If using 18 cores could make this code 18x faster, it’d be competitive with all the timings reported here.
Instead, using 18 cores doesn’t even make it 3x faster, because the CPU chokes on memory bandwidth.
julia> using LoopVectorization
julia> a = rand(Float32, 1024, 1024, 1024);
julia> Threads.nthreads(), Sys.CPU_THREADS
(36, 36)
julia> @benchmark @turbo @. $a = sin($a) # uses a single thread
samples: 18; evals/sample: 1; memory estimate: 0 bytes; allocs estimate: 0
ns
(2.913e8 - 2.915e8] ████████████ 4
(2.915e8 - 2.917e8] ██████████████████████████████ 10
(2.917e8 - 2.919e8] ███ 1
(2.919e8 - 2.921e8] ██████ 2
(2.921e8 - 2.923e8] 0
(2.923e8 - 2.926e8] ███ 1
Counts
min: 291.273 ms (0.00% GC); mean: 291.652 ms (0.00% GC); median: 291.605 ms (0.00% GC); max: 292.554 ms (0.00% GC).
julia> @benchmark @tturbo @. $a = sin($a) # uses 18 threads (up to 1 thread per core)

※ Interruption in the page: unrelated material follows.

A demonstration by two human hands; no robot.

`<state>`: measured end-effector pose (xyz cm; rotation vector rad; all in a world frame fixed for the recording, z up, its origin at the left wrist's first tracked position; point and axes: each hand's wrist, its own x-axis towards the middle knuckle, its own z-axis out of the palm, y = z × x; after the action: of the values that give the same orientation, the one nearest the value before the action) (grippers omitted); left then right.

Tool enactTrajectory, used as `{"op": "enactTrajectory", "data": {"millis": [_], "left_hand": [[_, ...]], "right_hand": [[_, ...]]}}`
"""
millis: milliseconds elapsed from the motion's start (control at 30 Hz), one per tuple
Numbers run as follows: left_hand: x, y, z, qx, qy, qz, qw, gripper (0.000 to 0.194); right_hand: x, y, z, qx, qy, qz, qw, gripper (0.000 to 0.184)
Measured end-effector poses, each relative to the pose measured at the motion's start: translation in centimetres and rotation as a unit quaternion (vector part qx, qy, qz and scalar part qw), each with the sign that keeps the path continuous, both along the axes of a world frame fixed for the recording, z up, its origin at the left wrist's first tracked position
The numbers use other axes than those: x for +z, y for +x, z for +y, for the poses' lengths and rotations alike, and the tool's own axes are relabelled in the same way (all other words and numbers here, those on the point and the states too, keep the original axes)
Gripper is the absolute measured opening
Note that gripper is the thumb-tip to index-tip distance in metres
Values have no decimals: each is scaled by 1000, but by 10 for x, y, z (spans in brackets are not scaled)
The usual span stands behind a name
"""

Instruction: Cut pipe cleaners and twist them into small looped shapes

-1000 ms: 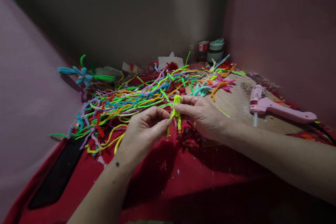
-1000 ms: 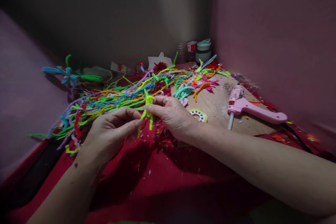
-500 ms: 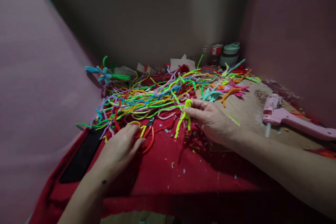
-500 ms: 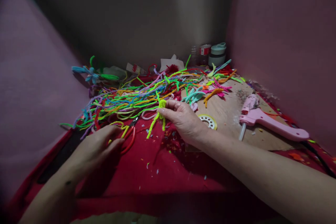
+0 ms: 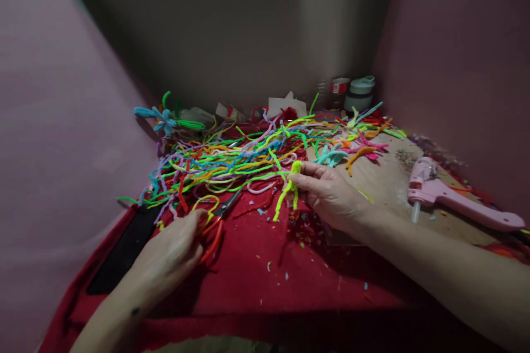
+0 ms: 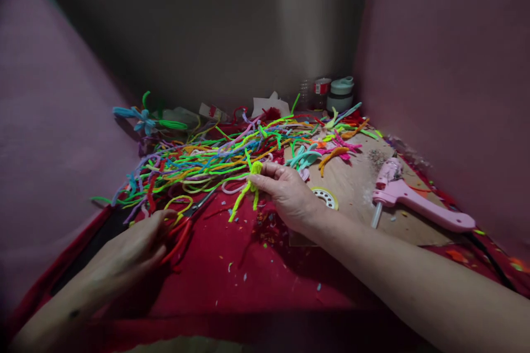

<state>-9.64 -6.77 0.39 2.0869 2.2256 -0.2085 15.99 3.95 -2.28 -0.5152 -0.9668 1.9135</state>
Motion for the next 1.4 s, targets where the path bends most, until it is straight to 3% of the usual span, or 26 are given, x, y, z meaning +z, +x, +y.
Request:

samples: 45; evals/sample: 1; memory estimate: 0 bytes; allocs estimate: 0
ns
(1.1302e8 - 1.1311e8] ██████████ 5
(1.1311e8 - 1.1319e8] ██████████ 5
(1.1319e8 - 1.1327e8] ██████████████████████████████ 15
(1.1327e8 - 1.1336e8] ██████████████████████████ 13
(1.1336e8 - 1.1344e8] ████████ 4
(1.1344e8 - 1.1353e8] ████ 2
(1.1353e8 - 1.1361e8] ██ 1
Counts
min: 113.021 ms (0.00% GC); mean: 113.264 ms (0.00% GC); median: 113.261 ms (0.00% GC); max: 113.613 ms (0.00% GC).
So I wouldn’t be surprised if a GPU can help here, especially for larger problems.